Problem statement:
An exact copy of the listing is needed, with every line kept.

Dataset content:

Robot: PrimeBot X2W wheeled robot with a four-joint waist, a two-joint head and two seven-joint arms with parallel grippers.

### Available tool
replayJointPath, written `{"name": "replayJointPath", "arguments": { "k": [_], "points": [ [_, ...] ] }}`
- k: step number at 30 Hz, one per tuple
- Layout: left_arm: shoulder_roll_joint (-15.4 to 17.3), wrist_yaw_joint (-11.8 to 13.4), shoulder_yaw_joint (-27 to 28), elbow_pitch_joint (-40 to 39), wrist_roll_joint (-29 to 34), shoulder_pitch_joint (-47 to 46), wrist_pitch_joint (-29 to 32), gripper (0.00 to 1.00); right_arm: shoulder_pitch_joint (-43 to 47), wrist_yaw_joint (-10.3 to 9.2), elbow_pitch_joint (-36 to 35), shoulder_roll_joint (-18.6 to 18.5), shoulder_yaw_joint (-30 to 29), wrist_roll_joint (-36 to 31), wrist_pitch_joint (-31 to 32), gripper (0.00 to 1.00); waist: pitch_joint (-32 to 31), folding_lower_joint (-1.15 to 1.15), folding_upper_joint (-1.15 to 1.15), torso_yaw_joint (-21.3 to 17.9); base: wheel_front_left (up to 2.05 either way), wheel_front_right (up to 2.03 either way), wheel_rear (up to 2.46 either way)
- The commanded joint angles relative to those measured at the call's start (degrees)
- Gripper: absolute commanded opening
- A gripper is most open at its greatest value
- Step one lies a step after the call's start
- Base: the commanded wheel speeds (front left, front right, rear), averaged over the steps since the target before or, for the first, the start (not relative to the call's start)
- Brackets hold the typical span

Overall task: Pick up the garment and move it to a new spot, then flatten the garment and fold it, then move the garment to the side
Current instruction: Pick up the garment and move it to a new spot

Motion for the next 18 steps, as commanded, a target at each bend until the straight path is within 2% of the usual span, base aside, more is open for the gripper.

Expected answer:
Robot: PrimeBot X2W wheeled robot with a four-joint waist, a two-joint head and two seven-joint arms with parallel grippers.

### Available tool
replayJointPath, written `{"name": "replayJointPath", "arguments": { "k": [_], "points": [ [_, ...] ] }}`
- k: step number at 30 Hz, one per tuple
- Layout: left_arm: shoulder_roll_joint (-15.4 to 17.3), wrist_yaw_joint (-11.8 to 13.4), shoulder_yaw_joint (-27 to 28), elbow_pitch_joint (-40 to 39), wrist_roll_joint (-29 to 34), shoulder_pitch_joint (-47 to 46), wrist_pitch_joint (-29 to 32), gripper (0.00 to 1.00); right_arm: shoulder_pitch_joint (-43 to 47), wrist_yaw_joint (-10.3 to 9.2), elbow_pitch_joint (-36 to 35), shoulder_roll_joint (-18.6 to 18.5), shoulder_yaw_joint (-30 to 29), wrist_roll_joint (-36 to 31), wrist_pitch_joint (-31 to 32), gripper (0.00 to 1.00); waist: pitch_joint (-32 to 31), folding_lower_joint (-1.15 to 1.15), folding_upper_joint (-1.15 to 1.15), torso_yaw_joint (-21.3 to 17.9); base: wheel_front_left (up to 2.05 either way), wheel_front_right (up to 2.03 either way), wheel_rear (up to 2.46 either way)
- The commanded joint angles relative to those measured at the call's start (degrees)
- Gripper: absolute commanded opening
- A gripper is most open at its greatest value
- Step one lies a step after the call's start
- Base: the commanded wheel speeds (front left, front right, rear), averaged over the steps since the target before or, for the first, the start (not relative to the call's start)
- Brackets hold the typical span

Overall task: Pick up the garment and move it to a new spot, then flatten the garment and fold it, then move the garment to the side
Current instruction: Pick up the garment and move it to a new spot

Motion for the next 18 steps, as commanded, a target at each bend until the straight path is within 2% of the usual span, base aside, more is open for the gripper.

Nothing further is needed for the exercise.